**Assignment:** Leaving every picture out, please return exactly the lines from the top of the material below through the line with "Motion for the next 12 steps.", both included.

**Collected material:**
━━━━━━

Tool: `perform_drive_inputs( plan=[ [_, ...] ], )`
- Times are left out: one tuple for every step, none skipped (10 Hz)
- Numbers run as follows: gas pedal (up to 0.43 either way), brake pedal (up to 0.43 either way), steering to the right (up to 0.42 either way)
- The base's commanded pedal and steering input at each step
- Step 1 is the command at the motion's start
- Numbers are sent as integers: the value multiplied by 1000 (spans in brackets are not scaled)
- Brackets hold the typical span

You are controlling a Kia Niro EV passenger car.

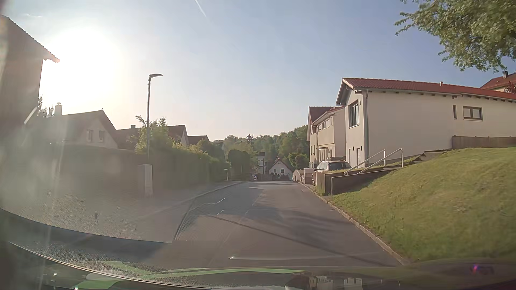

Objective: Follow the waypoints while adhering to traffic rules and regulations

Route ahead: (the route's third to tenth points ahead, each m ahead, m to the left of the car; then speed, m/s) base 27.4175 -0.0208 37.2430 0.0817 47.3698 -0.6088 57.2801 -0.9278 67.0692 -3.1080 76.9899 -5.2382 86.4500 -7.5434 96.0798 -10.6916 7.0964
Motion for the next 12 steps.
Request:
perform_drive_inputs(
  plan=[
    [0,0,-3],
    [0,0,-2],
    [0,0,-2],
    [0,0,-2],
    [0,0,-2],
    [0,0,-2],
    [0,0,-4],
    [0,0,-6],
    [0,0,-6],
    [0,0,-6],
    [0,0,-6],
    [0,0,-6]
  ],
)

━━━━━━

**Your response:**
Tool: `perform_drive_inputs( plan=[ [_, ...] ], )`
- Times are left out: one tuple for every step, none skipped (10 Hz)
- Numbers run as follows: gas pedal (up to 0.43 either way), brake pedal (up to 0.43 either way), steering to the right (up to 0.42 either way)
- The base's commanded pedal and steering input at each step
- Step 1 is the command at the motion's start
- Numbers are sent as integers: the value multiplied by 1000 (spans in brackets are not scaled)
- Brackets hold the typical span

You are controlling a Kia Niro EV passenger car.


Objective: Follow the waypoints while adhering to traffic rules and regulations

Route ahead: (the route's third to tenth points ahead, each m ahead, m to the left of the car; then speed, m/s) base 27.4175 -0.0208 37.2430 0.0817 47.3698 -0.6088 57.2801 -0.9278 67.0692 -3.1080 76.9899 -5.2382 86.4500 -7.5434 96.0798 -10.6916 7.0964
Motion for the next 12 steps.

What appears above is the full answer.